Task requirements: Reproduce the data in its entirety, exactly as written.

------ Source information

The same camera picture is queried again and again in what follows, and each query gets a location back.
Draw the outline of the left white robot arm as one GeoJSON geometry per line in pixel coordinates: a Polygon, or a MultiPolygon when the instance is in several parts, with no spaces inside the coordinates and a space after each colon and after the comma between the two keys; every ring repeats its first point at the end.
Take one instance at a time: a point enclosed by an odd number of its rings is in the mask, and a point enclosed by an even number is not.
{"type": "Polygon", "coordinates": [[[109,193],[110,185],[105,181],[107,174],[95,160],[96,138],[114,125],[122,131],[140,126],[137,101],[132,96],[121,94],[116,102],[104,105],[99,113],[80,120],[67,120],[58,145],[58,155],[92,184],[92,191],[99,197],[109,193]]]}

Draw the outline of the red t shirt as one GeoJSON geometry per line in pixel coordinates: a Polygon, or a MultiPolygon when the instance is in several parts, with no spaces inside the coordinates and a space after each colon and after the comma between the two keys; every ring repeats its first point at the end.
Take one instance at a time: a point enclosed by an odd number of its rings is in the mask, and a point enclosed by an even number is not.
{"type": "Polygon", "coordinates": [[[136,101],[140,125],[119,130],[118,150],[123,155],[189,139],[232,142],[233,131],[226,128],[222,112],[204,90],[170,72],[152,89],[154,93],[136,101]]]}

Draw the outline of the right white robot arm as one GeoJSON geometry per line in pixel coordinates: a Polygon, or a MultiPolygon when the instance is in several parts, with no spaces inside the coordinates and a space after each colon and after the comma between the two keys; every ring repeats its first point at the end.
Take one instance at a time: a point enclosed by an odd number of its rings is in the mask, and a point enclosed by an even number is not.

------------

Result of this task:
The same camera picture is queried again and again in what follows, and each query gets a location back.
Draw the outline of the left white robot arm as one GeoJSON geometry per line in pixel coordinates: a Polygon, or a MultiPolygon when the instance is in several parts, with no spaces inside the coordinates and a space after each colon and after the comma between the two keys; every ring repeats its first point at the end.
Take one instance at a time: a point enclosed by an odd number of its rings is in the mask, and a point enclosed by an even number is not.
{"type": "Polygon", "coordinates": [[[109,193],[110,185],[105,181],[107,174],[95,160],[96,138],[114,125],[122,131],[140,126],[137,101],[132,96],[121,94],[116,102],[104,105],[99,113],[80,120],[67,120],[58,145],[58,155],[92,184],[92,191],[99,197],[109,193]]]}

Draw the outline of the red t shirt as one GeoJSON geometry per line in pixel coordinates: a Polygon, or a MultiPolygon when the instance is in several parts, with no spaces inside the coordinates and a space after each colon and after the comma between the two keys; every ring repeats its first point at the end.
Take one instance at a time: a point enclosed by an odd number of its rings is in the mask, and a point enclosed by an even number is not.
{"type": "Polygon", "coordinates": [[[136,101],[140,125],[119,130],[118,150],[123,155],[189,139],[232,142],[233,131],[226,128],[222,112],[204,90],[170,72],[152,89],[154,93],[136,101]]]}

Draw the outline of the right white robot arm as one GeoJSON geometry per line in pixel coordinates: a Polygon, or a MultiPolygon when the instance is in several parts, with no spaces inside the coordinates and a space after each colon and after the comma between the two keys; every ring repeats its first point at the end.
Take one instance at a time: a point enclosed by an odd number of its rings is in the mask, and a point enclosed by an even number is not.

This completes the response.